Biden sprach anlässlich des bevorstehenden ersten Jahrestags des Kriegsbeginns in der Ukraine an diesem Freitag am Königsschloss in der polnischen Hauptstadt. Das Schloss gilt als Symbol der im Zweiten Weltkrieg einst grossteils zerstörten und später wiederaufgebauten Stadt. Nur wenige Stunden zuvor hatte Kremlchef Putin in Moskau eine Rede zur Lage seiner Nation gehalten und die Aussetzung des letzten grossen Atom-Abrüstungsvertrags angekündigt.

Biden machte nun erneut deutlich, dass das Bekenntnis der Vereinigten Staaten zum Nato-Bündnis und zu Artikel Fünf felsenfest sei. In Artikel Fünf ist geregelt, dass sich die Bündnispartner verpflichten, bei einem bewaffneten Angriff gegen einen oder mehrere von ihnen Beistand zu leisten. Die Unterstützung für Kiew werde nicht versiegen, betonte Biden. Der Krieg habe den Westen gestärkt und zudem auch Finnland und Schweden in die Arme der Nato getrieben, sagte er. "Die Ukraine wird niemals ein Sieg für Russland sein."

Biden kündigte ausserdem neue Sanktionen noch in dieser Woche an, "die alle Verantwortlichen dieses Krieg zur Rechenschaft ziehen". Es gehe darum, Gerechtigkeit für die Kriegsverbrechen und Verbrechen gegen die Menschlichkeit herzustellen, die von den Russen weiterhin begangen würden.

Der US-Präsident wandte sich in seiner Rede schliesslich an die Menschen in Russland. "Die Vereinigten Staaten und die europäischen Nationen wollen Russland nicht kontrollieren oder zerstören", sagte er an sie gerichtet. Der Westen habe vor Kriegsbeginn nicht vorgehabt, Russland anzugreifen, wie Putin behaupte. "Jeder Tag, an dem der Krieg weitergeht, ist seine Entscheidung. Er könnte den Krieg mit einem Wort beenden. Es ist ganz einfach."

Die angegriffene Ukraine schwor Biden darauf ein, dass es weiterhin "harte und sehr bittere Tage, Siege und Tragödien" geben werde. Der 80-Jährige kam auch auf seine Reise nach Kiew am Montag zu sprechen. "Vor einem Jahr bereitete sich die Welt auf den Fall von Kiew vor", betonte er. Er habe sich aber nun vor Ort davon überzeugen können, dass Kiew stark sei. Die ukrainische Hauptstadt stehe "stolz", "aufrecht" und "frei". Biden war unter strengsten Sicherheitsvorkehrungen nach Kiew gereist und hatte gemeinsam mit dem ukrainischen Präsidenten Wolodymyr Selenskyj symbolträchtige Orte in der Millionenmetropole besucht.

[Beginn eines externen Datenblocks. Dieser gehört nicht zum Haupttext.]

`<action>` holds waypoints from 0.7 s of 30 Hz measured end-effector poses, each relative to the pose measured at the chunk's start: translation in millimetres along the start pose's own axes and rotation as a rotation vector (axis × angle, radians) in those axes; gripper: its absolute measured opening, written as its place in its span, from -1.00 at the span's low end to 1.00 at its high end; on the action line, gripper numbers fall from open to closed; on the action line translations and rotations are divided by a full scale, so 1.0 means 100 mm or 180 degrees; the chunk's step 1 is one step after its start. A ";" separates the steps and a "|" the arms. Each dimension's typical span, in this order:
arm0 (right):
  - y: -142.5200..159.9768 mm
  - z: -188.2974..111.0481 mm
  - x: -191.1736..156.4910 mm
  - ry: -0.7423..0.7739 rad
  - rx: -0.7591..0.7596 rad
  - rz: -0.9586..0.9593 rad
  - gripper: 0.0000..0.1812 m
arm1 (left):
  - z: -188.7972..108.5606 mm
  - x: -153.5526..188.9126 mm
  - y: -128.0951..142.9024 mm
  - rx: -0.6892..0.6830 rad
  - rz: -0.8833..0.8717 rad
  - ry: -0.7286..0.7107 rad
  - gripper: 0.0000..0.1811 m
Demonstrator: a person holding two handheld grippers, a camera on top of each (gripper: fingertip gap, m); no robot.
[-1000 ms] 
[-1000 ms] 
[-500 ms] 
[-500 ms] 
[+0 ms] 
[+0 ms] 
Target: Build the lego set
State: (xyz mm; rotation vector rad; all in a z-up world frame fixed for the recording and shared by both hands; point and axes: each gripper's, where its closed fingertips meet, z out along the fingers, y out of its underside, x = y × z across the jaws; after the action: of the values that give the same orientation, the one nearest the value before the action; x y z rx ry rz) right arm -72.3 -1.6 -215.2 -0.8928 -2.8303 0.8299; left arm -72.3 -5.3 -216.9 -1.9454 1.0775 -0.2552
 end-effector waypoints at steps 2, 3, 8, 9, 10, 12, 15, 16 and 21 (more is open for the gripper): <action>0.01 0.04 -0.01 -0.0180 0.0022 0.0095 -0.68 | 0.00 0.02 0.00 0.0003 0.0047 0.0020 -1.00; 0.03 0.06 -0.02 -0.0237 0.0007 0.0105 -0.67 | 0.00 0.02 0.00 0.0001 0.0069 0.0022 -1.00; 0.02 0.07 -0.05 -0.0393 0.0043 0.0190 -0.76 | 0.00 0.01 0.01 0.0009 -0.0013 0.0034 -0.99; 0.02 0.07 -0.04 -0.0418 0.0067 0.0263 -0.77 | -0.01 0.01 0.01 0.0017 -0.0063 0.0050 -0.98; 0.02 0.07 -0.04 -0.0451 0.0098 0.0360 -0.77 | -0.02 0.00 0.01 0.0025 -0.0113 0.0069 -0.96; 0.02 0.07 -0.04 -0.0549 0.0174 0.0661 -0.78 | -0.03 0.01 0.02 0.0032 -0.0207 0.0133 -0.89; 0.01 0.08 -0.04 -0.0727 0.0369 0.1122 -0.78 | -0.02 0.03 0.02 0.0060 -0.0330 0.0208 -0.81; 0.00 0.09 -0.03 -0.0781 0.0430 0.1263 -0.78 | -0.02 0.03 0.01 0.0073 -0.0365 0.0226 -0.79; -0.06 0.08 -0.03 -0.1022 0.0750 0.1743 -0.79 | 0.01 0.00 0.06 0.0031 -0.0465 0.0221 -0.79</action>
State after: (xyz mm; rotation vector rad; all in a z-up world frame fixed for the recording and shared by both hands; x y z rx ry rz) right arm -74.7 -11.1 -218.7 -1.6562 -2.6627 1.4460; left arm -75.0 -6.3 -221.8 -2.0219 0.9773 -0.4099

Es ist bereits Bidens zweite Rede vor der historischen Schlosskulisse in Warschau. Der US-Präsident hatte das Nachbarland der Ukraine zuletzt Ende März 2022 besucht, rund einen Monat nach Ausbruch des Kriegs. Schon damals hatte der Ukraine Beistand versichert und Kremlchef Putin scharf angegriffen. Dieses Mal sprach Polens Präsident Andrzej Duda einleitende Worte vor Bidens mit Spannung erwarteter Ansprache. "Ich rufe alle Staats- und Regierungschefs der europäischen Nato-Länder auf, sich mit der Ukraine zu solidarisieren, die Ukraine zu unterstützen und ihr ständig militärische Unterstützung zukommen zu lassen, damit die Verteidiger der Ukraine etwas haben, womit sie kämpfen können", sagte er.

Duda hatte zuvor betont, er sehe die Anwesenheit von US-Truppen als wichtiges Element der Sicherheit seines Landes. In dem östlichen Nato- und EU-Mitgliedsland befinden sich nach Angaben des Verteidigungsministeriums in Washington bereits etwa 11 000 US-Soldaten, die meisten auf Rotationsbasis. Die Regierung in Warschau hofft auf eine noch grössere US-Militärpräsenz. Polen hat eine mehr als 500 Kilometer lange Grenze zur Ukraine. Polen nahm nicht nur gut 1,5 Millionen Kriegsflüchtlinge von dort auf, sondern preschte in den vergangenen Monaten auch immer wieder mit Initiativen zur militärischen Unterstützung für Kiew vor./nau/DP/nas

(AWP)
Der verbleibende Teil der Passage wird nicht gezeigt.